A organização sináptica das redes neuronais elaboradas do córtex cerebelar, composta por PCs, interneurônios de camada molecular (cesta e células esteladas), células de Golgi, PFs de células de grânulos, fibras Mossy e fibras de escalada (CFs), foram elucidados em termos de excitação/inibição e divergência/convergência, e o diagrama de circuitos bem organizados sugeriu que o cerebelo é uma "máquina neuronal"1, embora não houvesse anteriormente nenhuma idéia sobre a finalidade desta "máquina". Posteriormente, a Marr propôs que a entrada de PFs em PCs constitua uma rede de aprendizagem associativa de camada tripla2. Ele também sugeriu que cada CF transmite uma instrução cerebral para o movimento elementar2. Ele assumiu que a ativação simultânea de PFs e CF melhoraria a atividade da sinapse PF-PC, e causava potenciação a longo prazo (LTP) da sinapse PF-PC. Por outro lado, a Albus assumiu que a ativação síncrona de PFs e CF resultou em LTD nas sinapses PF-PC3. Ambos os estudos acima interpretam o cerebelo como um dispositivo original da memória, a incorporação de que na rede cortical cerebelar conduz à formação do modelo da máquina da aprendizagem do modelo de Marr-Albus.
Seguindo estas predições teóricas, duas linhas de evidência sugerem a presença de plasticidade sináptica no cerebelo. A primeira linha de evidência foi sugerida pela organização anatômica do floculus; aqui as vias MF de origem de órgãos vestibulares e vias CF de origem retiniana convergem nos PCs4. Este teste padrão original da convergência sugere que uma plasticidade sináptica que ocorre no flocculus cause a adaptação notável do reflexo vestíbulo-ocular. Segundo, a gravação da resposta dos PCs no floculado e o lesioning do floculus também apoiaram a hipótese acima de5,6,7. Além disso, o padrão de descarga do PC durante a adaptação do movimento da mão de um macaco8 apoiou a hipótese da plasticidade sináptica, especialmente a hipótese de Albus Ltd-3.
Para determinar a natureza da plasticidade sináptica diretamente, a estimulação conjuntivo repetida (CJS) de um pacote de PFS e o CF que inervam especificamente o PC in vivo foi mostrado para induzir o Ltd para a eficácia da transmissão do PF-PC sinapses9, 10,11. Nas explorações subseqüentes in vitro usando uma fatia cerebelar12 e PCes cultivados, a conjunção da estimulação cocultivada da pilha do grânulo e da estimulação da pilha verde-oliva13 ou a conjunção do glutamato após aplicado e somático despolarização14,15causou Ltd . O mecanismo de transdução de sinal subjacente à indução Ltd também foi intensivamente investigado por meio de preparações in vitro16,17.
As adaptações do VOR e do OKR foram usadas frequentemente para a avaliação quantitativa de efeitos da gene-manipulação na aprendizagem do motor cerebelar, porque o córtice vestibule-cerebelar foi provado ser a origem essencial na aprendizagem adaptativa do VOR18 ,19,20 e o okr19,21 a correlação entre a falha da indução do Ltd e o prejuízo da aprendizagem motora comportamental foi tomada como a evidência que Ltd desempenha um papel essencial no motor mecanismos de aprendizagem22. Essas visões são coletivamente referidas como a hipótese de Ltd de aprendizagem motora, ou hipótese de Marr-Albus-Ito23,24,25,26.

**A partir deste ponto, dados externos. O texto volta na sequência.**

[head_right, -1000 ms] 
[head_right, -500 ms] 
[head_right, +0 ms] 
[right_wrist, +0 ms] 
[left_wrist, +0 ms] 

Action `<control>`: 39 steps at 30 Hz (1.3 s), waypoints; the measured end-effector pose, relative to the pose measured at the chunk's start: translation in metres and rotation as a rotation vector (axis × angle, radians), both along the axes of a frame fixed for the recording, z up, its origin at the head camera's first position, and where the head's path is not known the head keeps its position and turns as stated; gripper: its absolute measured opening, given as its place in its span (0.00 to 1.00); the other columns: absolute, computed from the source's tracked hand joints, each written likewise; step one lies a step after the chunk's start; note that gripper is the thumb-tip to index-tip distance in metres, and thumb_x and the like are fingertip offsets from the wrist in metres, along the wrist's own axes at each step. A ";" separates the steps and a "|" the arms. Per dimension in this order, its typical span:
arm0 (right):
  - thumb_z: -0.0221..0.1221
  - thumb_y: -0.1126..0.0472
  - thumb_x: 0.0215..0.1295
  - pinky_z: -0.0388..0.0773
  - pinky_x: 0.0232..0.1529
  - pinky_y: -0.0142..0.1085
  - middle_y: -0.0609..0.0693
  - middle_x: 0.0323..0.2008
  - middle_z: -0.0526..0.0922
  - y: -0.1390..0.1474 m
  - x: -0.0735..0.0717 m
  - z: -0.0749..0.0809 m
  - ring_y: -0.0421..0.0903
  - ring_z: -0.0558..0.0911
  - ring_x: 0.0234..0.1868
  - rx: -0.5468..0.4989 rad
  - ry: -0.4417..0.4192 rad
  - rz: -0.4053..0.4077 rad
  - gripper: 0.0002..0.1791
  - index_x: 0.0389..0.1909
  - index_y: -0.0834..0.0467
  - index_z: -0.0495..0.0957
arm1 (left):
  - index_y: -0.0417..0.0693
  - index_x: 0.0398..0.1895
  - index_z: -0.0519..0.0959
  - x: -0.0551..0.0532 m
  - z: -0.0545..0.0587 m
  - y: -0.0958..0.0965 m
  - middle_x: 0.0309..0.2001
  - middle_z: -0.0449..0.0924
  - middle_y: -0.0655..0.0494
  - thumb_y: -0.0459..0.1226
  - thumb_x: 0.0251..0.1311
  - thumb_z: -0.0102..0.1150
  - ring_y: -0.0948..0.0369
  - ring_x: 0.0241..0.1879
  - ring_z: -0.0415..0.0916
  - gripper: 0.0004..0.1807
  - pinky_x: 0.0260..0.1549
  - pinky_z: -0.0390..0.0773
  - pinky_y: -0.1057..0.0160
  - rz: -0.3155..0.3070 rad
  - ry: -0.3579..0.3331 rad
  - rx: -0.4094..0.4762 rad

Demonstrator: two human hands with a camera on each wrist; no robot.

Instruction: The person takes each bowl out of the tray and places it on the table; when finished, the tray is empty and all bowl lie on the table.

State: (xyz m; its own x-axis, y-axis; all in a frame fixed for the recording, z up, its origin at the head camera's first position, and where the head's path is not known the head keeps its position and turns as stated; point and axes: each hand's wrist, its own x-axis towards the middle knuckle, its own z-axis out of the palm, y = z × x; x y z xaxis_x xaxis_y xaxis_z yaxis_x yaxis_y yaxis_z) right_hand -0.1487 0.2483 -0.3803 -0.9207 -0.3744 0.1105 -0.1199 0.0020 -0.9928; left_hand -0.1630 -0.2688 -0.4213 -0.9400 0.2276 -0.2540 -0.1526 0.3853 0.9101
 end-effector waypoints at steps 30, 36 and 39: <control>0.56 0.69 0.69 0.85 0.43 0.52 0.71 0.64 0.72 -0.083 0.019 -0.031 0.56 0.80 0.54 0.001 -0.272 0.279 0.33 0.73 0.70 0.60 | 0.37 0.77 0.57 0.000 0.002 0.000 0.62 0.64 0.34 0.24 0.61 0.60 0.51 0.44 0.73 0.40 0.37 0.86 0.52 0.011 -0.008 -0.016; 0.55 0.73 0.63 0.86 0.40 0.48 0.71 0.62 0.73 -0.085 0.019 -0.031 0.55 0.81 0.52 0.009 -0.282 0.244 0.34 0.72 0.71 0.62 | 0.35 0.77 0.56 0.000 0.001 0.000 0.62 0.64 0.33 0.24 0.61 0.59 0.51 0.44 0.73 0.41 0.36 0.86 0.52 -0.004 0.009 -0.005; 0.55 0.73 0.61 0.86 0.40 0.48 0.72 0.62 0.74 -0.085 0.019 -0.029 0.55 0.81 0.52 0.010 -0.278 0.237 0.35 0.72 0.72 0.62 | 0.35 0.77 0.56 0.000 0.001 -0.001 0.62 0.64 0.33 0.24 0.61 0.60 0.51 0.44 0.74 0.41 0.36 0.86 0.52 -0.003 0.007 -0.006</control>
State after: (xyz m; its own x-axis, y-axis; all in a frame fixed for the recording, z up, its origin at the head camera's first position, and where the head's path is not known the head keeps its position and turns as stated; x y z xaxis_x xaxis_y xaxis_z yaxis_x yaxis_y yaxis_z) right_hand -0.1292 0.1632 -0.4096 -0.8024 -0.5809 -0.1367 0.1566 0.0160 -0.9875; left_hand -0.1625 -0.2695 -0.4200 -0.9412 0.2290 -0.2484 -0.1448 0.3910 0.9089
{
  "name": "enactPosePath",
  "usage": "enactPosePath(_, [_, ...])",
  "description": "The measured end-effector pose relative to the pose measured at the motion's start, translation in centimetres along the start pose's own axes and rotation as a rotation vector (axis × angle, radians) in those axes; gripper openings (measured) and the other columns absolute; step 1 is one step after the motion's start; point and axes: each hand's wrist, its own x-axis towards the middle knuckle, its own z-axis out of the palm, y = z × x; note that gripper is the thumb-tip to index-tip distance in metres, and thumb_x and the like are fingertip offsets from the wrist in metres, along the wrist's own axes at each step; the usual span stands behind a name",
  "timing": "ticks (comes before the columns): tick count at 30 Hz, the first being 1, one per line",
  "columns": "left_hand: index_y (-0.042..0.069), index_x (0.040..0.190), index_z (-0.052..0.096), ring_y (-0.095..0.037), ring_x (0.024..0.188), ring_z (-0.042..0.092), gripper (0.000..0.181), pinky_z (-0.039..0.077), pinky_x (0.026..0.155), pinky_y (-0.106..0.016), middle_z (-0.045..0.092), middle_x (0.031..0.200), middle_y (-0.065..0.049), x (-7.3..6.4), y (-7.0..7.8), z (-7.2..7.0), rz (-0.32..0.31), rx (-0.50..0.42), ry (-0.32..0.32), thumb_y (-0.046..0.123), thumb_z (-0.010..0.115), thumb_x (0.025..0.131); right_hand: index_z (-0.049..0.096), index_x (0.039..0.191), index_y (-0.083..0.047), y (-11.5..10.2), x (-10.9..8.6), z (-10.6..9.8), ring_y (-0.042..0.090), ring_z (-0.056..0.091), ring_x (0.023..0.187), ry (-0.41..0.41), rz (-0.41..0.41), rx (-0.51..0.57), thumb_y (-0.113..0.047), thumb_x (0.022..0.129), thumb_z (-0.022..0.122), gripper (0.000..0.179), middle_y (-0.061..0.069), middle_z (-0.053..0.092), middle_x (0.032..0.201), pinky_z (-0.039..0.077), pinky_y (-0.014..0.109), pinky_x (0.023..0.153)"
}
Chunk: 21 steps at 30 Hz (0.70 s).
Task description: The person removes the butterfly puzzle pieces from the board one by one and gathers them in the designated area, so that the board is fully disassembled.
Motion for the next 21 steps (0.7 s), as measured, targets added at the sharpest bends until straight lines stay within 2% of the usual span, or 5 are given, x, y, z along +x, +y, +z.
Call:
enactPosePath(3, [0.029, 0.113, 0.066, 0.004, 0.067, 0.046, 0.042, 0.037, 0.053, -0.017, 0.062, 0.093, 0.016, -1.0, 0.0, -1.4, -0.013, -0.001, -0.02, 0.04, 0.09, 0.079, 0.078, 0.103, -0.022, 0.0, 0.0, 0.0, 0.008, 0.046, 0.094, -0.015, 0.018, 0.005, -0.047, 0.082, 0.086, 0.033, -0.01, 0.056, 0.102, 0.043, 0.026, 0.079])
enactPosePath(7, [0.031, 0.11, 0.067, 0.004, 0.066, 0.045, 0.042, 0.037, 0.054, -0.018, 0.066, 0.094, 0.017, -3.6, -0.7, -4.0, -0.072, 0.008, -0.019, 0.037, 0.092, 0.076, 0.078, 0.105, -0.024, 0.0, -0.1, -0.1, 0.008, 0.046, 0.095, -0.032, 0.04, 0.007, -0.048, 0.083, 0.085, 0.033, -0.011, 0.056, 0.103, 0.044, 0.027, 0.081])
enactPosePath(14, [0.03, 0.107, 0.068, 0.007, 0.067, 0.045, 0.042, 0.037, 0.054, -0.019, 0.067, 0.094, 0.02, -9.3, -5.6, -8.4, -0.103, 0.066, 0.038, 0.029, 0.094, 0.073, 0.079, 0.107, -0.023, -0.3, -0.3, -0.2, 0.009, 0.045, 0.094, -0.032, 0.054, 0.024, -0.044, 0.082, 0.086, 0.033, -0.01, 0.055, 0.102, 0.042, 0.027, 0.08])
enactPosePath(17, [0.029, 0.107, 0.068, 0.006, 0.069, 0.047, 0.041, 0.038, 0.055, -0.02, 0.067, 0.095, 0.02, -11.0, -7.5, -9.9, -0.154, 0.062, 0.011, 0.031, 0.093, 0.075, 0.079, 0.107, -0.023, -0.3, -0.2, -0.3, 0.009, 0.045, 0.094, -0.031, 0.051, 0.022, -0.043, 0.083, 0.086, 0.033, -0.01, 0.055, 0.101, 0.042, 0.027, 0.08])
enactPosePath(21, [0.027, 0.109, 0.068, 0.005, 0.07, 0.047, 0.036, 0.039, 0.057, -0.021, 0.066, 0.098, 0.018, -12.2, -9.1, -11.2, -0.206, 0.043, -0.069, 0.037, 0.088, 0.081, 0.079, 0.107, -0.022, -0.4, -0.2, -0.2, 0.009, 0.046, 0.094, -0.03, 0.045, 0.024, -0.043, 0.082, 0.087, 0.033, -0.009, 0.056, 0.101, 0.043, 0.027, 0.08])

A aprendizagem adaptativa do movimento ocular foi mensurada por protocolos semelhantes, enquanto várias condições experimentais foram utilizadas para induzir o Ltd na preparação da fatia27,28,29,30,31 . Recentemente, Schonewille et al.26 relataram que alguns camundongos manipulados por genes demonstraram aprendizagem motora normal, mas as fatias Cerebelares não mostraram o Ltd e, assim, concluíram que a Ltd não era essencial para a aprendizagem motora. Entretanto, a indução de LTD foi tentada somente usando um tipo de protocolo na temperatura ambiente. Daqui, nós usamos diversos tipos de protocolos LTD-induzindo condições da gravação em torno de 30 ° c, e nós confirmamos que o LTD estêve induzido confiantemente nos ratos gene-manipulados usando estes protocolos em temperaturas physiological próximas32.

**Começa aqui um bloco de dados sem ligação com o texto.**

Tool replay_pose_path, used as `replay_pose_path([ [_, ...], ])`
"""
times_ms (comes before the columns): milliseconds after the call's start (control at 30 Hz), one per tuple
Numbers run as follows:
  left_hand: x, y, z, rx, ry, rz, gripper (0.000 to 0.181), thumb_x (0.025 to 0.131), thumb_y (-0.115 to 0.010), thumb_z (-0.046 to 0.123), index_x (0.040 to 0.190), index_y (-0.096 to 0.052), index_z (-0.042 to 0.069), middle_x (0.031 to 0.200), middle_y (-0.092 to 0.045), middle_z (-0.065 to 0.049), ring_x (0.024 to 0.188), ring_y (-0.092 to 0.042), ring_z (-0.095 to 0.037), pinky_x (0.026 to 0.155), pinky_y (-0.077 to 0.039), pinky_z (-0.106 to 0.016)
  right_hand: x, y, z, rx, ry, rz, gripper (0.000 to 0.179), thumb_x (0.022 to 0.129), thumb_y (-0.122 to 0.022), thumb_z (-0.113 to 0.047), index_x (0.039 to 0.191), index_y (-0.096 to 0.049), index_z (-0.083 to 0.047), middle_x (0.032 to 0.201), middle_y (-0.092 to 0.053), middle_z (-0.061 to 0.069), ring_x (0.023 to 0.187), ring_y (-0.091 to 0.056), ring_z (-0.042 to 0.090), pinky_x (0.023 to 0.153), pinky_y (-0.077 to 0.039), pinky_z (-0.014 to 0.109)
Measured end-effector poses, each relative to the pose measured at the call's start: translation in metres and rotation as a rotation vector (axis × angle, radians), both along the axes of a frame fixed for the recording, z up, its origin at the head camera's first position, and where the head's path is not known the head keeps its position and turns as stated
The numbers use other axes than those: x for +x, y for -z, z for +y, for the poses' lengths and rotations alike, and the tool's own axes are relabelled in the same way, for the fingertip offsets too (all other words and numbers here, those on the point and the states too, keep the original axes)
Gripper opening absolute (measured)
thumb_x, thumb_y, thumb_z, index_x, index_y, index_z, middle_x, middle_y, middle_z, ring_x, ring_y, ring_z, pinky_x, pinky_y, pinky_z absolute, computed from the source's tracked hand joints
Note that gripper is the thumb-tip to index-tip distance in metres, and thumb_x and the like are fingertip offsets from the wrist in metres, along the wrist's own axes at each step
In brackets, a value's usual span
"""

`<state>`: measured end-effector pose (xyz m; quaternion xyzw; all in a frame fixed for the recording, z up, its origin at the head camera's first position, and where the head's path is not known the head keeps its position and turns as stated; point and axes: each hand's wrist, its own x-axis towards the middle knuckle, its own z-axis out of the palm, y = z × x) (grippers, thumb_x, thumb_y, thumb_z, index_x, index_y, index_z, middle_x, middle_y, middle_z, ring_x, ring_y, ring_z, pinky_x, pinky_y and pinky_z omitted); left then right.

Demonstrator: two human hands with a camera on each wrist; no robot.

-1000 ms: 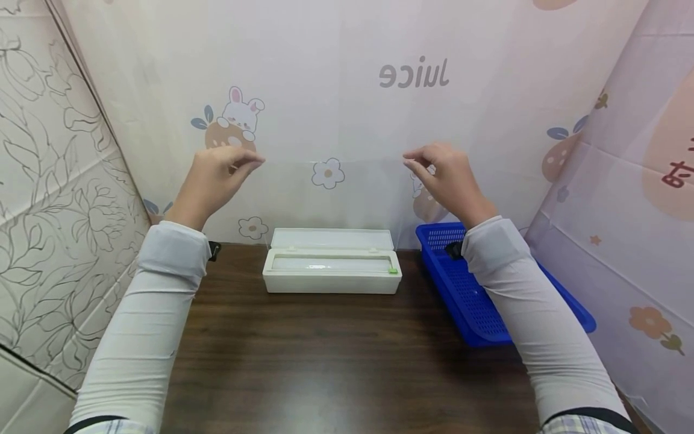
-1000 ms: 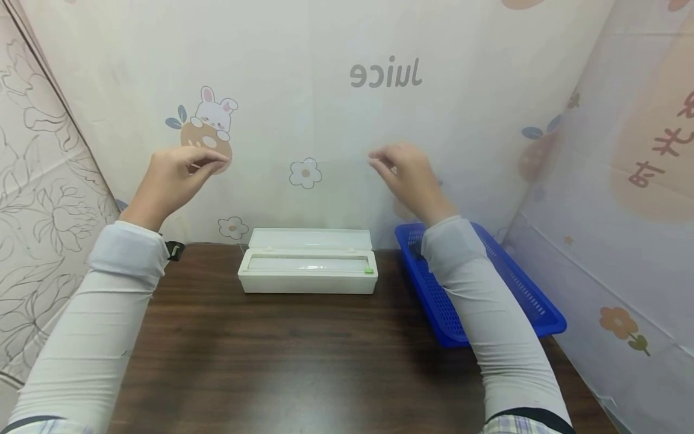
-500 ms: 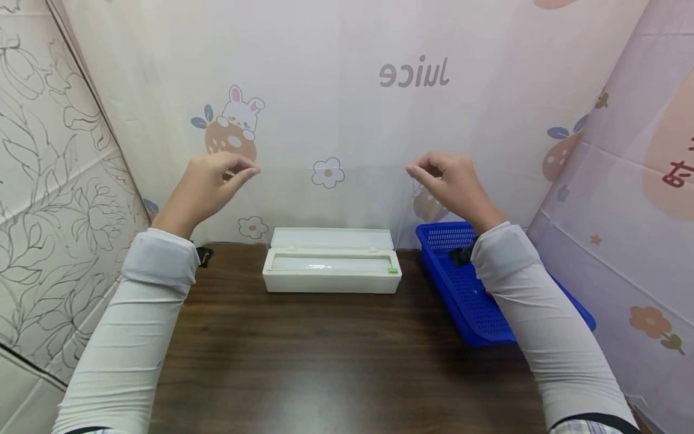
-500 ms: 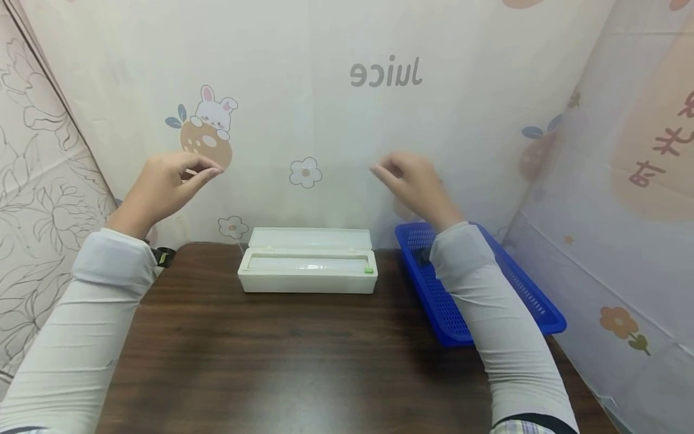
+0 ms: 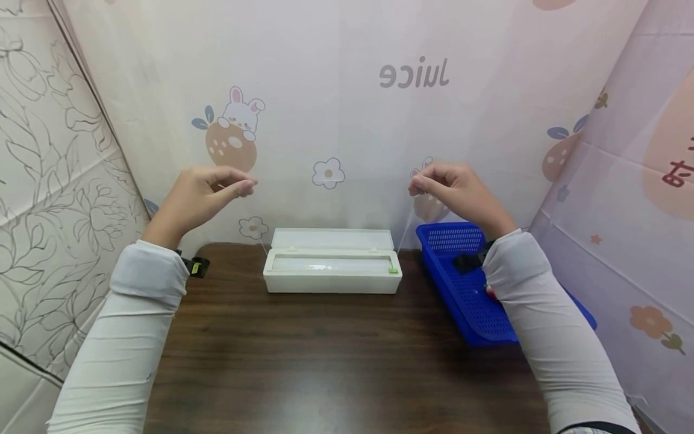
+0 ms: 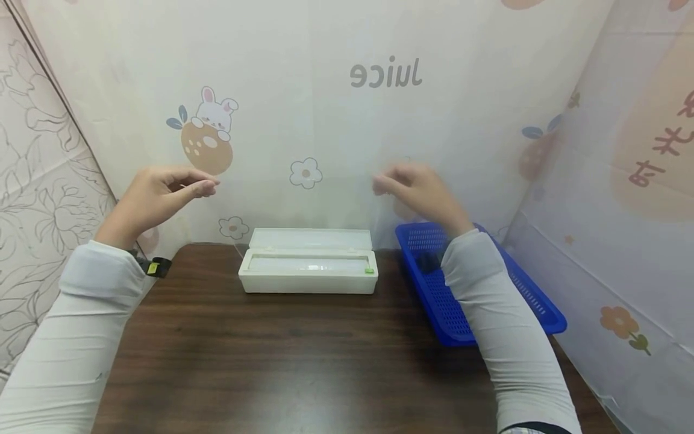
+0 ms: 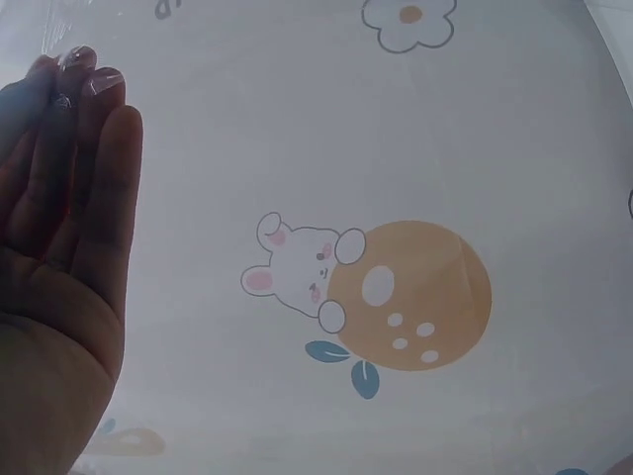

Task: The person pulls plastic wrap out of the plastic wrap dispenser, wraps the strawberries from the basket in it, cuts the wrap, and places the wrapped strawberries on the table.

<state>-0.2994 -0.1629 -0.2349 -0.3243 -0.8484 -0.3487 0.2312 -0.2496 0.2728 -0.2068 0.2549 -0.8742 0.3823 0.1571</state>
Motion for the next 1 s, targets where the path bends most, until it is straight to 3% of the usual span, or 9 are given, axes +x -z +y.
replay_pose_path([
  [133, 0.005, 0.005, -0.002, 0.031, 0.024, -0.023, 0.016, 0.086, -0.066, 0.034, 0.096, -0.073, 0.024, 0.085, -0.073, 0.001, 0.077, -0.064, -0.008, 0.068, -0.049, -0.015, -0.009, 0.016, 0.011, -0.076, -0.011, -0.028, 0.024, 0.093, -0.058, -0.027, 0.096, -0.068, -0.005, 0.089, -0.070, 0.008, 0.087, -0.064, 0.022, 0.078, -0.052, 0.019],
  [300, 0.014, 0.013, -0.005, 0.067, 0.041, -0.046, 0.013, 0.085, -0.067, 0.032, 0.095, -0.072, 0.026, 0.086, -0.072, 0.003, 0.078, -0.065, -0.010, 0.068, -0.050, -0.013, -0.002, 0.024, 0.011, -0.144, 0.000, -0.044, 0.027, 0.091, -0.060, -0.025, 0.096, -0.067, 0.001, 0.085, -0.070, 0.007, 0.083, -0.065, 0.026, 0.074, -0.054, 0.020],
  [433, 0.022, 0.018, -0.006, 0.099, 0.058, -0.035, 0.012, 0.085, -0.068, 0.026, 0.095, -0.072, 0.020, 0.085, -0.072, 0.001, 0.076, -0.065, -0.011, 0.066, -0.050, -0.012, 0.010, 0.024, 0.005, -0.178, -0.017, -0.028, 0.024, 0.091, -0.060, -0.021, 0.093, -0.067, 0.002, 0.083, -0.069, 0.008, 0.080, -0.064, 0.026, 0.069, -0.055, 0.021],
  [600, 0.043, 0.017, -0.001, 0.127, 0.084, -0.028, 0.010, 0.085, -0.067, 0.015, 0.093, -0.072, 0.011, 0.083, -0.072, -0.006, 0.073, -0.064, -0.013, 0.061, -0.050, -0.012, 0.024, 0.025, -0.002, -0.204, -0.077, 0.035, 0.018, 0.092, -0.057, -0.009, 0.089, -0.066, 0.006, 0.081, -0.067, 0.006, 0.075, -0.062, 0.022, 0.066, -0.056, 0.021],
  [733, 0.059, 0.016, 0.003, 0.141, 0.098, -0.041, 0.009, 0.087, -0.065, 0.011, 0.093, -0.071, 0.007, 0.082, -0.071, -0.010, 0.073, -0.064, -0.015, 0.059, -0.050, -0.012, 0.024, 0.035, 0.003, -0.225, -0.121, 0.058, 0.013, 0.091, -0.056, -0.002, 0.089, -0.066, 0.006, 0.082, -0.067, 0.004, 0.074, -0.062, 0.021, 0.066, -0.055, 0.019],
  [1000, 0.073, 0.023, 0.003, 0.175, 0.121, -0.047, 0.007, 0.086, -0.066, 0.007, 0.091, -0.070, 0.006, 0.082, -0.070, -0.010, 0.070, -0.063, -0.013, 0.056, -0.050, -0.013, 0.028, 0.053, 0.011, -0.210, -0.115, 0.035, 0.011, 0.092, -0.056, -0.008, 0.089, -0.066, -0.002, 0.075, -0.066, 0.007, 0.073, -0.061, 0.025, 0.066, -0.054, 0.019],
])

No entanto, permanecem algumas questões sobre as propriedades básicas da estimulação conjuntiva. O primeiro é a relação entre a forma do pico complexo e a amplitude de LTD. Em segundo lugar, em conjunto com a PF-estimulação e a despolarização somática, se o número de estímulos utilizados era necessário ou não era elusivo. No presente estudo, essas questões foram investigadas com camundongos tipo Wild (WT).